Provided information:
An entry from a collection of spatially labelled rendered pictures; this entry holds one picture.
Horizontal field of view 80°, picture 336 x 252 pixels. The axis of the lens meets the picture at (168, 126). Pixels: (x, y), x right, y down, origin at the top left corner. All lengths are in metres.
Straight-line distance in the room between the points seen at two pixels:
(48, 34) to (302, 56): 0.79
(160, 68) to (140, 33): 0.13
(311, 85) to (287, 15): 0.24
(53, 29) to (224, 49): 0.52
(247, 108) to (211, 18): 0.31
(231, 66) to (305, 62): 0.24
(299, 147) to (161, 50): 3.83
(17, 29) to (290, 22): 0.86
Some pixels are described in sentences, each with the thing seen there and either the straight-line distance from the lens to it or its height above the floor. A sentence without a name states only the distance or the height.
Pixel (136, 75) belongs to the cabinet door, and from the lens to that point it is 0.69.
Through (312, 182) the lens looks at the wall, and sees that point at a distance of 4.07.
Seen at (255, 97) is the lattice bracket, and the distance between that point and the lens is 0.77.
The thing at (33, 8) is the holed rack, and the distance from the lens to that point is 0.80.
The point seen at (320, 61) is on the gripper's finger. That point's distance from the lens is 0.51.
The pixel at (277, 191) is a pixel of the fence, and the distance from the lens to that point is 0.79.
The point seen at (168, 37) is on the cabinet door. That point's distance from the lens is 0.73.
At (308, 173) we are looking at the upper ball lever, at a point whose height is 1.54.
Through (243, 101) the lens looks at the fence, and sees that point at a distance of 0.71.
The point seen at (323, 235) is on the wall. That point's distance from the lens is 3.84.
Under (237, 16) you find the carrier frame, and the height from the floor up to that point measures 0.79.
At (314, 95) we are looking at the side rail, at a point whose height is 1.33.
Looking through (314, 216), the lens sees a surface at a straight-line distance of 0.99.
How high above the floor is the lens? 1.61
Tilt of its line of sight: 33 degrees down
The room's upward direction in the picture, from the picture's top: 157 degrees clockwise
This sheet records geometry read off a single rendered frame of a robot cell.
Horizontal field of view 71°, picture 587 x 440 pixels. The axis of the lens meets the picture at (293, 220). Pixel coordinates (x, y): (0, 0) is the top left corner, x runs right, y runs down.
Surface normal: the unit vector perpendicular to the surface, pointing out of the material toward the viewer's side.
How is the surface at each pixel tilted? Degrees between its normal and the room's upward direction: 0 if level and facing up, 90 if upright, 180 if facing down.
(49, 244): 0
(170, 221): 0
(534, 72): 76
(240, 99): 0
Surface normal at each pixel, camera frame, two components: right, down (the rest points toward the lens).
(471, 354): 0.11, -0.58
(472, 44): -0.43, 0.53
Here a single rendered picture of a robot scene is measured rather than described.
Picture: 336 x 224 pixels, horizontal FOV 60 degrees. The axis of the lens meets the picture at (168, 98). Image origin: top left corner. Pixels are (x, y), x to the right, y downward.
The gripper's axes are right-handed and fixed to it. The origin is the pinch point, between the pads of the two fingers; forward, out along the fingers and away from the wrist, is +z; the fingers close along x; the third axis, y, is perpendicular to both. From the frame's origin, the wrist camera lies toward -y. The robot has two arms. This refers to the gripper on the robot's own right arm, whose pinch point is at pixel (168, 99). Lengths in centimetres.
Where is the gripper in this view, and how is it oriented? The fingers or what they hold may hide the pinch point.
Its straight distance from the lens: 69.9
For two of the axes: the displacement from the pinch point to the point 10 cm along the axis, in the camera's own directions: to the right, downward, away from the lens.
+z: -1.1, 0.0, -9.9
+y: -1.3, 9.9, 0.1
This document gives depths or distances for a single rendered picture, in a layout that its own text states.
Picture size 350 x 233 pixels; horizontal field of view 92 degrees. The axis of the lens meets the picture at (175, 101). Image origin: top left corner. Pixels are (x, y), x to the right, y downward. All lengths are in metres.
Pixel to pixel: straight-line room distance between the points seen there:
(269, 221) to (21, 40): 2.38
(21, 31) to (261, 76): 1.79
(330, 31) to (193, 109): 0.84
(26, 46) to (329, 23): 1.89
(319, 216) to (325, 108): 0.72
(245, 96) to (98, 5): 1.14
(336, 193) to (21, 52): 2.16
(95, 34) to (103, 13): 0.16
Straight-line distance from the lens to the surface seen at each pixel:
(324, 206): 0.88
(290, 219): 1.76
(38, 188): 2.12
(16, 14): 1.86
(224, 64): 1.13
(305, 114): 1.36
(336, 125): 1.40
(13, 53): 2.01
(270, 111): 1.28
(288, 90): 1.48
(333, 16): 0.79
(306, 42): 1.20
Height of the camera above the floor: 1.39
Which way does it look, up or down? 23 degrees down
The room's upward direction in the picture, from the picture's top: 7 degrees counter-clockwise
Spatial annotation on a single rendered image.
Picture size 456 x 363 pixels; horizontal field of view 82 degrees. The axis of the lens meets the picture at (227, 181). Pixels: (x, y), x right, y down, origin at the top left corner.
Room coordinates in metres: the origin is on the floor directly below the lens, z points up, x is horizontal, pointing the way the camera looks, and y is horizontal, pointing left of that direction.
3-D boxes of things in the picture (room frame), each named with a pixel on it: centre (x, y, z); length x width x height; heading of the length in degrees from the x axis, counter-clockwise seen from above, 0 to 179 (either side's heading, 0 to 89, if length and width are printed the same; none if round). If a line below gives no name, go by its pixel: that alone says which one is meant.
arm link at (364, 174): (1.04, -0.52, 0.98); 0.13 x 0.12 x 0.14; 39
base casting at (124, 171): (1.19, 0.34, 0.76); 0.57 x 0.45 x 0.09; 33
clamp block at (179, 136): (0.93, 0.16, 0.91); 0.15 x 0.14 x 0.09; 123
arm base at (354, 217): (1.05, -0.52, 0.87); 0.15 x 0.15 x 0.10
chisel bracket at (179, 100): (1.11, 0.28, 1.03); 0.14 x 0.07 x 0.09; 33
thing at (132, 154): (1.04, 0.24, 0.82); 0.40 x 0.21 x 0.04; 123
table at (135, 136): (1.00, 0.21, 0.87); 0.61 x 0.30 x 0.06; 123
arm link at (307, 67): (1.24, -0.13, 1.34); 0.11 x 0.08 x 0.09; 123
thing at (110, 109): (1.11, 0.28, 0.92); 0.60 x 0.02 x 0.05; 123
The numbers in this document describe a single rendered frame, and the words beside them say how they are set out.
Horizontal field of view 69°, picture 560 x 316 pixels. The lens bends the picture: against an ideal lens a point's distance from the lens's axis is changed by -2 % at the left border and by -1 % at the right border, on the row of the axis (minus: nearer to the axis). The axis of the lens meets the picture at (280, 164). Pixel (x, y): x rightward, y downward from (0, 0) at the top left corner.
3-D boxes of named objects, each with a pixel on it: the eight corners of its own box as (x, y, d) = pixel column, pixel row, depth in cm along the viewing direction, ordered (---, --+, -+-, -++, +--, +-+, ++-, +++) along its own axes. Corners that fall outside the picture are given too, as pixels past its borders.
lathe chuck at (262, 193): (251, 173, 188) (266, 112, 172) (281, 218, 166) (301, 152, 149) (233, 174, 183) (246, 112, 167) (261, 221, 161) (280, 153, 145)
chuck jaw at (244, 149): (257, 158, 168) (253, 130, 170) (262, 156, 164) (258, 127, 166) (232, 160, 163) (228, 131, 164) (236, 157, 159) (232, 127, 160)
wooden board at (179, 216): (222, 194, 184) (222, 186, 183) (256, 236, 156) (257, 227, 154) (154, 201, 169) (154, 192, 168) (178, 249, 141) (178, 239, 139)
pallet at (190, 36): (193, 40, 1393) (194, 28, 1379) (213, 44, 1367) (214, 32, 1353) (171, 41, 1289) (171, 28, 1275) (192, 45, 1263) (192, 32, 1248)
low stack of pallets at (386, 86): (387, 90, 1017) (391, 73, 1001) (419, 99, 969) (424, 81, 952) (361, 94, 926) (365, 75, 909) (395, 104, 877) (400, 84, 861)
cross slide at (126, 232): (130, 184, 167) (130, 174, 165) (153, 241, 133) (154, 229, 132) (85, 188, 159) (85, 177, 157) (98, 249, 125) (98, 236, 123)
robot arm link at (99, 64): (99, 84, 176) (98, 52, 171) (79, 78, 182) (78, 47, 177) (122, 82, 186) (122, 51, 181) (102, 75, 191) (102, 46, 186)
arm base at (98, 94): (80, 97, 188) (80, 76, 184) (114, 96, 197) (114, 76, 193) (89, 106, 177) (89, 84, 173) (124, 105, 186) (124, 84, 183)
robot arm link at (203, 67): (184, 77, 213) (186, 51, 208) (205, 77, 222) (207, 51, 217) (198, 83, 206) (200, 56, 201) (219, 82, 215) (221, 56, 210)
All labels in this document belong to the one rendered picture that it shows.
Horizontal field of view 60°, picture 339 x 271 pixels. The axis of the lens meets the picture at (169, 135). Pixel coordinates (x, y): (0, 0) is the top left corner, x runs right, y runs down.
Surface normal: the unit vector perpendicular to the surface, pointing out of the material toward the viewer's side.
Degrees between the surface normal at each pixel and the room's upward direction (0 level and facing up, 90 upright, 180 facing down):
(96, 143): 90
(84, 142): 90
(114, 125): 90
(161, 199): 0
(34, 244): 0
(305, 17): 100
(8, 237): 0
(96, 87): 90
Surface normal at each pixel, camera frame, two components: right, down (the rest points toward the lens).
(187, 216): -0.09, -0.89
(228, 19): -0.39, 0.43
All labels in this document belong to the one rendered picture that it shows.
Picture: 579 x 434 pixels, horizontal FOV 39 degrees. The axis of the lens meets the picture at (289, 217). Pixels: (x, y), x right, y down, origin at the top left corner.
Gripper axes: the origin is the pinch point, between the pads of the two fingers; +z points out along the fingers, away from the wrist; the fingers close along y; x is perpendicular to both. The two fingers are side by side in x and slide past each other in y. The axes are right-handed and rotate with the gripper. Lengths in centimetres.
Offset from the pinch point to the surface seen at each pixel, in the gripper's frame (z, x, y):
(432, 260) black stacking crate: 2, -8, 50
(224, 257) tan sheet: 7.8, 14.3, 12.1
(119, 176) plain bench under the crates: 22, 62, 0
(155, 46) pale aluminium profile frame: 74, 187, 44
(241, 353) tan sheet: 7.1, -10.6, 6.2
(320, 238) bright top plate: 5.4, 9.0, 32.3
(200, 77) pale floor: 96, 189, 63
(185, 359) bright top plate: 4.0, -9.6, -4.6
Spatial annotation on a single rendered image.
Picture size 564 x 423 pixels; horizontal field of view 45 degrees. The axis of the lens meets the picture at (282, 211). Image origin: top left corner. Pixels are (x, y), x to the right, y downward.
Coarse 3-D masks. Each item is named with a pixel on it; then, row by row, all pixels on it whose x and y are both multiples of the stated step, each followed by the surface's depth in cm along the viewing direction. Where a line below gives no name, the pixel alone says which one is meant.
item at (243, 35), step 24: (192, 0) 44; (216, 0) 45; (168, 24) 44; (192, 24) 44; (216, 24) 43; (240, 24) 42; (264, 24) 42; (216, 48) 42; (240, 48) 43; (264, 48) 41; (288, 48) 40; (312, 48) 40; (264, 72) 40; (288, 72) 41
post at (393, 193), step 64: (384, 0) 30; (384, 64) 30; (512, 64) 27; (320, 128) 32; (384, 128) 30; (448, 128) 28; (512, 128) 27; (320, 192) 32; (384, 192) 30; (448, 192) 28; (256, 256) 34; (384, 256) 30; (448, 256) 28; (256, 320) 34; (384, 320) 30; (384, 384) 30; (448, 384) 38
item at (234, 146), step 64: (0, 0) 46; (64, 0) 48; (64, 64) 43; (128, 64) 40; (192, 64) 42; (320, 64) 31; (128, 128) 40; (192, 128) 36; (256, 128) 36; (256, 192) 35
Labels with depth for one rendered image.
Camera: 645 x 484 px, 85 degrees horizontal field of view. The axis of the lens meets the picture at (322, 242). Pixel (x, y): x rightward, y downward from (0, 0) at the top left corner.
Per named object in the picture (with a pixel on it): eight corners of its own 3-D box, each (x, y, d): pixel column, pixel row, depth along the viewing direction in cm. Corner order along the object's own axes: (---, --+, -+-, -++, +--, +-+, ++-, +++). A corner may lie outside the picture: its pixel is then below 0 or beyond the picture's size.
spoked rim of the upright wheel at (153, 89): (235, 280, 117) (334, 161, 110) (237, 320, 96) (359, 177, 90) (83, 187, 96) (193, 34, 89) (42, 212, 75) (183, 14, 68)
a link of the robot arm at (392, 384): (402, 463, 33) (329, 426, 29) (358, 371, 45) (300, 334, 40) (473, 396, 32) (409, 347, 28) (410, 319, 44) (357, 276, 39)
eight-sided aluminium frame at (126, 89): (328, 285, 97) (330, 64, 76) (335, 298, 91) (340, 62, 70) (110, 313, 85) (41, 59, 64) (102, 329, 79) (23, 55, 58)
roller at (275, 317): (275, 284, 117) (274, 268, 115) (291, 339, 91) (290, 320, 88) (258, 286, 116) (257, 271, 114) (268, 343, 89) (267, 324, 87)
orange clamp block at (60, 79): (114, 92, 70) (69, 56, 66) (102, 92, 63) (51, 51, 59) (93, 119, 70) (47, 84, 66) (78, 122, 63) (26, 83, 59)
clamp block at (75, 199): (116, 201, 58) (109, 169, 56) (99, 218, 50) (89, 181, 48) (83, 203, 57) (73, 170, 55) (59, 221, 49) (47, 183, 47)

Problem: What is needed is a verbatim copy of every line in the records above from the one containing "Coarse 3-D masks." down to the one containing "item at (243, 35), step", both included, and nothing more.

The answer:
Coarse 3-D masks. Each item is named with a pixel on it; then, row by row, all pixels on it whose x and y are both multiples of the stated step, each followed by the surface's depth in cm along the viewing direction. Where a line below gives no name, the pixel alone says which one is meant.
item at (243, 35), step 24: (192, 0) 44; (216, 0) 45; (168, 24) 44; (192, 24) 44; (216, 24) 43; (240, 24) 42; (264, 24) 42; (216, 48) 42; (240, 48) 43; (264, 48) 41; (288, 48) 40; (312, 48) 40; (264, 72) 40; (288, 72) 41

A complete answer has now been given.